__Exercise prompt__
Across the entries that follow, count the lines with the string "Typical" and reply with that count alone.

(Collected data)
* * * *

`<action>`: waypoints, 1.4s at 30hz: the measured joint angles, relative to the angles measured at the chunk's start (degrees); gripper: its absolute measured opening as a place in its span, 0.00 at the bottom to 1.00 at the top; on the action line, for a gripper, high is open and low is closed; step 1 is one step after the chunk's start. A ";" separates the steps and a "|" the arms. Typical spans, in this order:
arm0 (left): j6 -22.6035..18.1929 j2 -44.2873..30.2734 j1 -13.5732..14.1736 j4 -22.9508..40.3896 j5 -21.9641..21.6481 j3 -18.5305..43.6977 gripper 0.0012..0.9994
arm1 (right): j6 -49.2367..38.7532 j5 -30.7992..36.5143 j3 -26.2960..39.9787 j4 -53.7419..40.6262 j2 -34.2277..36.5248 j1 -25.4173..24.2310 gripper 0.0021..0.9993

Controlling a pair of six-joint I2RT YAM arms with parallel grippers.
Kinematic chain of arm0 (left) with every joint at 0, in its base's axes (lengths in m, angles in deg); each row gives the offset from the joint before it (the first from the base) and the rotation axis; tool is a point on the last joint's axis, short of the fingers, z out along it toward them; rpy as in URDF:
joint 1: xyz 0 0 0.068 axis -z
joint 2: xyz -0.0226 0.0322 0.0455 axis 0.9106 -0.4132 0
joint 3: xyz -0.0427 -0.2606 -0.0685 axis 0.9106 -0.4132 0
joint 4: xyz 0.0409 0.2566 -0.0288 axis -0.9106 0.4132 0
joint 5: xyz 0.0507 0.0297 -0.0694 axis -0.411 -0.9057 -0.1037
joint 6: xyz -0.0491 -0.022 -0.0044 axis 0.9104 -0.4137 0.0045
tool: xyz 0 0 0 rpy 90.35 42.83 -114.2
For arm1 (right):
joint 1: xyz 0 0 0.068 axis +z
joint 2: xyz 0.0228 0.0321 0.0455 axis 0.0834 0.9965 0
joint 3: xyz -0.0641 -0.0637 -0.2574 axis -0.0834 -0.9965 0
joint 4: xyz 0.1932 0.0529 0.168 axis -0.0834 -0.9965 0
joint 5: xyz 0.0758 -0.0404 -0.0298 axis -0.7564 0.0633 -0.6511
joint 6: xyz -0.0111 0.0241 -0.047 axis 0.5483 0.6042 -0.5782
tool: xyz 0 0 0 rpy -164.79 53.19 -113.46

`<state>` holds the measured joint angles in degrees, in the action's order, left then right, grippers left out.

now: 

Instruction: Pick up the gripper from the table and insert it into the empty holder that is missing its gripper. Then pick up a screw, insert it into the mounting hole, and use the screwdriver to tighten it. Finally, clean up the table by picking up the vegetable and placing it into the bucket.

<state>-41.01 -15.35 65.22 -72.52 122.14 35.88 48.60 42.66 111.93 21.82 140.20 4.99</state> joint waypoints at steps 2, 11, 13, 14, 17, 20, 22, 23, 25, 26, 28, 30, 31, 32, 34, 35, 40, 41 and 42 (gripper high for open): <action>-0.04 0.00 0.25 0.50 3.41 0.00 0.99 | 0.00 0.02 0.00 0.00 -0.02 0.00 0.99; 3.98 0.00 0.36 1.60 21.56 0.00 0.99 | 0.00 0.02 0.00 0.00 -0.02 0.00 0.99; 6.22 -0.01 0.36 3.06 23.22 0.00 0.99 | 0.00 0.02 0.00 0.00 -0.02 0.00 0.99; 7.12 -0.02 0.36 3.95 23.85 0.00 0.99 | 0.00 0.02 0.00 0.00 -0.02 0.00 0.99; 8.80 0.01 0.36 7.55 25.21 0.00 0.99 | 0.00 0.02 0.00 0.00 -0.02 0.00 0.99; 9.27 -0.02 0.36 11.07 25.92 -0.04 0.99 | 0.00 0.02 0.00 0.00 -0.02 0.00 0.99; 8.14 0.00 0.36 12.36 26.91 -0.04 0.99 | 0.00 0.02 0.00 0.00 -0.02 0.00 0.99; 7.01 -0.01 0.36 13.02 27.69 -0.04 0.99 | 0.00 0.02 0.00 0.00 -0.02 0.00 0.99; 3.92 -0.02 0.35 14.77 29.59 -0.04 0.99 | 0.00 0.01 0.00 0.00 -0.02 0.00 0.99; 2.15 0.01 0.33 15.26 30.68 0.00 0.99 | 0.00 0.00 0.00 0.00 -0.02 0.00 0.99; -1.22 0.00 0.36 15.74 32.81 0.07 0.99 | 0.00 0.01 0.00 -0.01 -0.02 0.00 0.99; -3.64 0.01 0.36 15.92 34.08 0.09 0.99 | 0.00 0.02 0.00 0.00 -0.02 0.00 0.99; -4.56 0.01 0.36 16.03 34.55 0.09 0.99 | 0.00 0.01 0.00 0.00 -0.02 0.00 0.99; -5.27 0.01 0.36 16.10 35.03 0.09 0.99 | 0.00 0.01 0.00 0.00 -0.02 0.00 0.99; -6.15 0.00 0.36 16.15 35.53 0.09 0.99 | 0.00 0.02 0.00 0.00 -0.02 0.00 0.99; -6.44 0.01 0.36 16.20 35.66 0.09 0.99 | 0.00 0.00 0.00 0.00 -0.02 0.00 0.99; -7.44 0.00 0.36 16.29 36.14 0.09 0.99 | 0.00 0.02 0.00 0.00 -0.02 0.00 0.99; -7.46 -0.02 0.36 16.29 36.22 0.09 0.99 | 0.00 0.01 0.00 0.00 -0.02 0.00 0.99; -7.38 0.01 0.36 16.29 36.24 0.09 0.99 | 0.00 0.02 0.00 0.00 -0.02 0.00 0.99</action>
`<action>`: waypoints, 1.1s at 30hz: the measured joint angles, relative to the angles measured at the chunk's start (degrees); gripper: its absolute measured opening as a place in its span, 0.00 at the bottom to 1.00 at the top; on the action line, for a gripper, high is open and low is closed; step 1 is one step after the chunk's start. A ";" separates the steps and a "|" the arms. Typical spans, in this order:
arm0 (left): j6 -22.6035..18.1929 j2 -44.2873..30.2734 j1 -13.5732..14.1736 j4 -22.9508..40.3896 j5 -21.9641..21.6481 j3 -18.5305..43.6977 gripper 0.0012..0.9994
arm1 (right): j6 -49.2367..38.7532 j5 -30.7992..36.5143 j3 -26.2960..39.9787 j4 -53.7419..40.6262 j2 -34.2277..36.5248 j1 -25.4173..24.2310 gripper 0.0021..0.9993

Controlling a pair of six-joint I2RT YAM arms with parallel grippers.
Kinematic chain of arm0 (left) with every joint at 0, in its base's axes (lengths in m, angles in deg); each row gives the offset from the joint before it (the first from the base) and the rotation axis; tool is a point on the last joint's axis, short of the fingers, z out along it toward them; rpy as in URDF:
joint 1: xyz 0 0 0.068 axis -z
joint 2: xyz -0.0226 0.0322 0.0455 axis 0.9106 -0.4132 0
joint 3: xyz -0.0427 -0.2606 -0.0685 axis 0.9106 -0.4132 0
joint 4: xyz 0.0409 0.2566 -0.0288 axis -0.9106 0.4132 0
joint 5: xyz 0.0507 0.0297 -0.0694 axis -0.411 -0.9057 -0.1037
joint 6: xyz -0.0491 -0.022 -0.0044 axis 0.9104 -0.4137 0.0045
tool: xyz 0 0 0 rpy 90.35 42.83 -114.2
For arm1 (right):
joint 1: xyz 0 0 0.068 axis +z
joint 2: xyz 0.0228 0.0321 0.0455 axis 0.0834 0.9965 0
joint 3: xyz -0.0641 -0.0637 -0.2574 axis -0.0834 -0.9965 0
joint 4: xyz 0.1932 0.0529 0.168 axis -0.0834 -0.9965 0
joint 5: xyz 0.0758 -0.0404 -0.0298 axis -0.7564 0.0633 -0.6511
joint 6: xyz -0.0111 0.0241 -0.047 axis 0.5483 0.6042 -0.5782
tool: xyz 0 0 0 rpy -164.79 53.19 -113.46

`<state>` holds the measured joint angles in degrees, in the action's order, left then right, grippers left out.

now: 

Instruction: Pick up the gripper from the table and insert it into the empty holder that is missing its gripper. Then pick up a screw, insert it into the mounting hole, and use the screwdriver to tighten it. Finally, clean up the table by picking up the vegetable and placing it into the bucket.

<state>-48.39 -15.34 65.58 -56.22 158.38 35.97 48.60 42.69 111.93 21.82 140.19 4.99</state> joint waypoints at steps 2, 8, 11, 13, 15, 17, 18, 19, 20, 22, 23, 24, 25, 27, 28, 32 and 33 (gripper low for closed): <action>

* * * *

__Response below__
2